◆ Entries taken from a collection:
* * * *
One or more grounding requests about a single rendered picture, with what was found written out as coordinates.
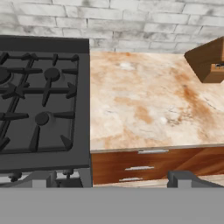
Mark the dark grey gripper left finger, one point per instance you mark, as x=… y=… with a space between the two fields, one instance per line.
x=43 y=183

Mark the brown wooden drawer front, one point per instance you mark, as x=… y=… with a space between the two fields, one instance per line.
x=110 y=170
x=116 y=157
x=105 y=179

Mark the black hob knob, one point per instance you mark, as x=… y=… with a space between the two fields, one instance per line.
x=68 y=173
x=14 y=176

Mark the brown wooden cupboard door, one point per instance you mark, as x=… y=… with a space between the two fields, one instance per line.
x=207 y=162

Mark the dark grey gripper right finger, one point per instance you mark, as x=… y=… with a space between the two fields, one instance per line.
x=175 y=178

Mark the black gas hob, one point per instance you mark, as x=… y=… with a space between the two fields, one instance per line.
x=43 y=93

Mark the brown wooden knife block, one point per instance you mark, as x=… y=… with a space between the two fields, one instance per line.
x=204 y=62

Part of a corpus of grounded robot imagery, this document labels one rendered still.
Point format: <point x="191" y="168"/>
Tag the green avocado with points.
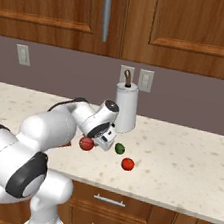
<point x="120" y="148"/>

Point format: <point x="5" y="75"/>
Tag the brown paper towel holder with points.
<point x="127" y="78"/>

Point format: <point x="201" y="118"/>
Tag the white paper towel roll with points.
<point x="127" y="109"/>

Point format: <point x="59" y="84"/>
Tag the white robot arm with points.
<point x="44" y="131"/>

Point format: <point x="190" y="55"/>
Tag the dark red onion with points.
<point x="86" y="144"/>

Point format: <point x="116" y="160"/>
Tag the wooden upper cupboard door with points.
<point x="196" y="28"/>
<point x="48" y="4"/>

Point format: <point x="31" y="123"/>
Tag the red tomato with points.
<point x="128" y="164"/>

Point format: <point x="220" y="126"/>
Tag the white wall outlet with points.
<point x="23" y="54"/>
<point x="145" y="80"/>
<point x="126" y="71"/>

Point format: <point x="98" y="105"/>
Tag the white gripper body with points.
<point x="106" y="144"/>

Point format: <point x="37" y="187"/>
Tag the red bell pepper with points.
<point x="66" y="145"/>

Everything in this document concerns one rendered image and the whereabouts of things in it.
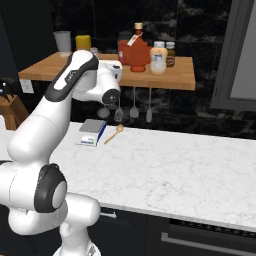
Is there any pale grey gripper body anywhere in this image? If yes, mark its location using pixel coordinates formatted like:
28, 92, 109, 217
96, 106, 112, 120

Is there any small grey shaker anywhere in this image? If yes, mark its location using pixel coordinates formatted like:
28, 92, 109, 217
89, 47, 100, 60

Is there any red leaf-shaped syrup bottle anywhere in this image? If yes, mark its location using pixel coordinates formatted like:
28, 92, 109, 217
122, 22, 154, 73

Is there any beige condiment bottle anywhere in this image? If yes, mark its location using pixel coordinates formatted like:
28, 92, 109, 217
149, 40, 169, 77

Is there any dark olive bottle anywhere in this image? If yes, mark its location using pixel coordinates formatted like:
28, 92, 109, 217
165, 41, 177, 69

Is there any dark lower cabinet door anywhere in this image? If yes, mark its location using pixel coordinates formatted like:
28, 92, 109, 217
87, 207, 148, 256

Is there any grey cabinet door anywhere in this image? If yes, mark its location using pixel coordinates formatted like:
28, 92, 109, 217
210, 0, 256, 113

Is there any hanging grey slotted utensil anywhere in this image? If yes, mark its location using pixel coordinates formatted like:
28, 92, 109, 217
113, 97, 125, 123

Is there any wooden spoon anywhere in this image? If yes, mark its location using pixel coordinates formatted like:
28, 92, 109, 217
103, 123, 125, 146

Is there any white kitchen scale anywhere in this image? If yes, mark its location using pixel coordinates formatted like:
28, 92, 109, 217
75, 118, 108, 148

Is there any hanging grey spatula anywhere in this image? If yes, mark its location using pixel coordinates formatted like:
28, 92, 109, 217
129, 86, 140, 120

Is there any hanging grey long spoon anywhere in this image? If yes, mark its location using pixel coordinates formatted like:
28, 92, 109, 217
145, 87, 154, 124

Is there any red jar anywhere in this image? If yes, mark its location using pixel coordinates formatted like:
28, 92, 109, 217
116, 31, 135, 66

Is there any yellow jar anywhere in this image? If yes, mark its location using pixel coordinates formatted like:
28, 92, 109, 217
75, 34, 92, 52

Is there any white cup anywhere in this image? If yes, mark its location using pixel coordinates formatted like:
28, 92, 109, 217
53, 30, 73, 58

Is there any wooden knife block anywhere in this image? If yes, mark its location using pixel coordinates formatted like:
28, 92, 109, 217
0, 94, 31, 131

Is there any dark oven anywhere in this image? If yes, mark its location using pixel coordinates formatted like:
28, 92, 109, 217
145, 214, 256, 256

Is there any wooden wall shelf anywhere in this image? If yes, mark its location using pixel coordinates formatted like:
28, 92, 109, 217
18, 51, 197, 92

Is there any white wall outlet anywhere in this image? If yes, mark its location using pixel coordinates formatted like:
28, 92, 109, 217
19, 78, 35, 95

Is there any black knife handle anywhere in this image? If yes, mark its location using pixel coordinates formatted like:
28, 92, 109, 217
0, 77, 20, 103

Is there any silver cabinet handle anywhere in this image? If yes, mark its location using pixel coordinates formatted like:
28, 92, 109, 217
99, 211, 118, 220

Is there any silver oven handle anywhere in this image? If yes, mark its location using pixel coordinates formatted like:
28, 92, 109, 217
161, 231, 256, 256

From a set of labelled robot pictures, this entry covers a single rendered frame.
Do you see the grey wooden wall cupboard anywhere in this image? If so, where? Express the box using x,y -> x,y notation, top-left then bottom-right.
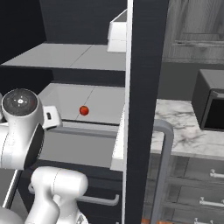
* * * *
◆ Exercise details: Both ends included, copy the lines from the one holding "From a set of" to the last line of the entries exactly, with all pictures left out.

◆ Final answer:
From a set of labelled robot pictures, this entry covers a single rendered frame.
Do you see the grey wooden wall cupboard anywhere in this image? If so, where? Express the box using x,y -> x,y notation, top-left then bottom-right.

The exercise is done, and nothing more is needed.